Data shown Block Start
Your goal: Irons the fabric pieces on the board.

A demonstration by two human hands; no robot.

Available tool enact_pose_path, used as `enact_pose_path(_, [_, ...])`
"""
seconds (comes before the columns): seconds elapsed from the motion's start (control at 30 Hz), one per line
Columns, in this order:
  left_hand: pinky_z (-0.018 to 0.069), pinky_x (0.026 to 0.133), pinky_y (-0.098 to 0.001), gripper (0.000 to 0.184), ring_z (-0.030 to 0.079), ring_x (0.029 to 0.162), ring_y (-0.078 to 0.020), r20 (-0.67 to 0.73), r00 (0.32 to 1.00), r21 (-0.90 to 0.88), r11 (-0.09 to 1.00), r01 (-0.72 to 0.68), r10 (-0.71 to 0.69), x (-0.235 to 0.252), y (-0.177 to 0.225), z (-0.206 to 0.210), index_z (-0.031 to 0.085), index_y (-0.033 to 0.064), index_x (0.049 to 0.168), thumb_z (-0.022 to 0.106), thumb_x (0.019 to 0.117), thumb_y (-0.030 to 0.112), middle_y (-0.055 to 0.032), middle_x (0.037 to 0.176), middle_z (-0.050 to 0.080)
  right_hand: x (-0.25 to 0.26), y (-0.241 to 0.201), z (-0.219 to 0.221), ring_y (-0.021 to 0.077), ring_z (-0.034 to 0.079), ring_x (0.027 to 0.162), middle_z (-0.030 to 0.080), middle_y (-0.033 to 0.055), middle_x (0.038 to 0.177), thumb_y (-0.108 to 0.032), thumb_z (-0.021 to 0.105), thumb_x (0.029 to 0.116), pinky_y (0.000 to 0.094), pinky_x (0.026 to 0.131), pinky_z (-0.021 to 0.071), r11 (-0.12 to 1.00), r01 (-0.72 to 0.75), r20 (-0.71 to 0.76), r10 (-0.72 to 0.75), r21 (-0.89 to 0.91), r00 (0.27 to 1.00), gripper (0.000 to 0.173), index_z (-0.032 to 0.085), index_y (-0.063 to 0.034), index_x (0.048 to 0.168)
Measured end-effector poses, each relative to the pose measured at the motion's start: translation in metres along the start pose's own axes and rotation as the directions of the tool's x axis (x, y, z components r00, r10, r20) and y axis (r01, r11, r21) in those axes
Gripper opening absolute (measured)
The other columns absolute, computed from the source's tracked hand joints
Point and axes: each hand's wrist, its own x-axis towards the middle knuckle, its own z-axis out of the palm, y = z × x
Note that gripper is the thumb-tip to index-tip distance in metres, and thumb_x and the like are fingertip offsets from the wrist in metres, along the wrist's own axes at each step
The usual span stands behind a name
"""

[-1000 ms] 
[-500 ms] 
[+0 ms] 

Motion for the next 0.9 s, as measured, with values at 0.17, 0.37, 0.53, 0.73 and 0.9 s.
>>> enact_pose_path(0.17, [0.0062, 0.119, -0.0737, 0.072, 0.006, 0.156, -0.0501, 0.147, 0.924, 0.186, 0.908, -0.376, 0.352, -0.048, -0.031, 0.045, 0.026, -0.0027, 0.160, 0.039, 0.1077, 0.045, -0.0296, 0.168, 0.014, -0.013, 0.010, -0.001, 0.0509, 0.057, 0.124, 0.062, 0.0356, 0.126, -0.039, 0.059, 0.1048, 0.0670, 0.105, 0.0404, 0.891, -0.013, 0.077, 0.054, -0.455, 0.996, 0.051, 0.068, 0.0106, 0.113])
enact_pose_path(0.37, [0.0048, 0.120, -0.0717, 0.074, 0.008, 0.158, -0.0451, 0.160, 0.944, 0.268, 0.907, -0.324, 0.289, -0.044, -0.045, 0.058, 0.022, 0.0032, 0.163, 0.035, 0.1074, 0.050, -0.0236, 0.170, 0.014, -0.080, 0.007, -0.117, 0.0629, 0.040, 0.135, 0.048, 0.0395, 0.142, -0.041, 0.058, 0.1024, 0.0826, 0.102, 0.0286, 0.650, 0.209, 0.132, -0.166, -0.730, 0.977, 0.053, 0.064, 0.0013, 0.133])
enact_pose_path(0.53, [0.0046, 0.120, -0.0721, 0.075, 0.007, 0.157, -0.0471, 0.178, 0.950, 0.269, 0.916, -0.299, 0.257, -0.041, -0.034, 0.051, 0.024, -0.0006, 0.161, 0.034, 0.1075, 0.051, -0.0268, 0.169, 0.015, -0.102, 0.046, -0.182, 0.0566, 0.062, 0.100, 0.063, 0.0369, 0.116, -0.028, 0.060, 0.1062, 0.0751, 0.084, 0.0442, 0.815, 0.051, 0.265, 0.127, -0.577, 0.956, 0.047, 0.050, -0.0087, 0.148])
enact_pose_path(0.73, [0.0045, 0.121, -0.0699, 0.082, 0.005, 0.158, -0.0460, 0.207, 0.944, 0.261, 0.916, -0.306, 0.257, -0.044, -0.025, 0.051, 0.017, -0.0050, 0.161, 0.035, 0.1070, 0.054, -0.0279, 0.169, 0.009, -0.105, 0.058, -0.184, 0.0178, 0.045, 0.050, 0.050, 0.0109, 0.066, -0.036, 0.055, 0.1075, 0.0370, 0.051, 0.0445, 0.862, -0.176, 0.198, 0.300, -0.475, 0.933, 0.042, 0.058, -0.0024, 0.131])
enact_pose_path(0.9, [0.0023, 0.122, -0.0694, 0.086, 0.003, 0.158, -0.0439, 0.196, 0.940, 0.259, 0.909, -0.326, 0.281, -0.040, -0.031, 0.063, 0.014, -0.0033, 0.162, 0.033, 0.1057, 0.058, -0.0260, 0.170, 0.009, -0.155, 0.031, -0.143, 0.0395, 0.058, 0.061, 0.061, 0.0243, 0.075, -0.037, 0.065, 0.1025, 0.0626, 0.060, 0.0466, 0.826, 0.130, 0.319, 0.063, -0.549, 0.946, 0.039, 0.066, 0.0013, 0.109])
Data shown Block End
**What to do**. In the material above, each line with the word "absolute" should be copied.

**Result**.
Gripper opening absolute (measured)
The other columns absolute, computed from the source's tracked hand joints

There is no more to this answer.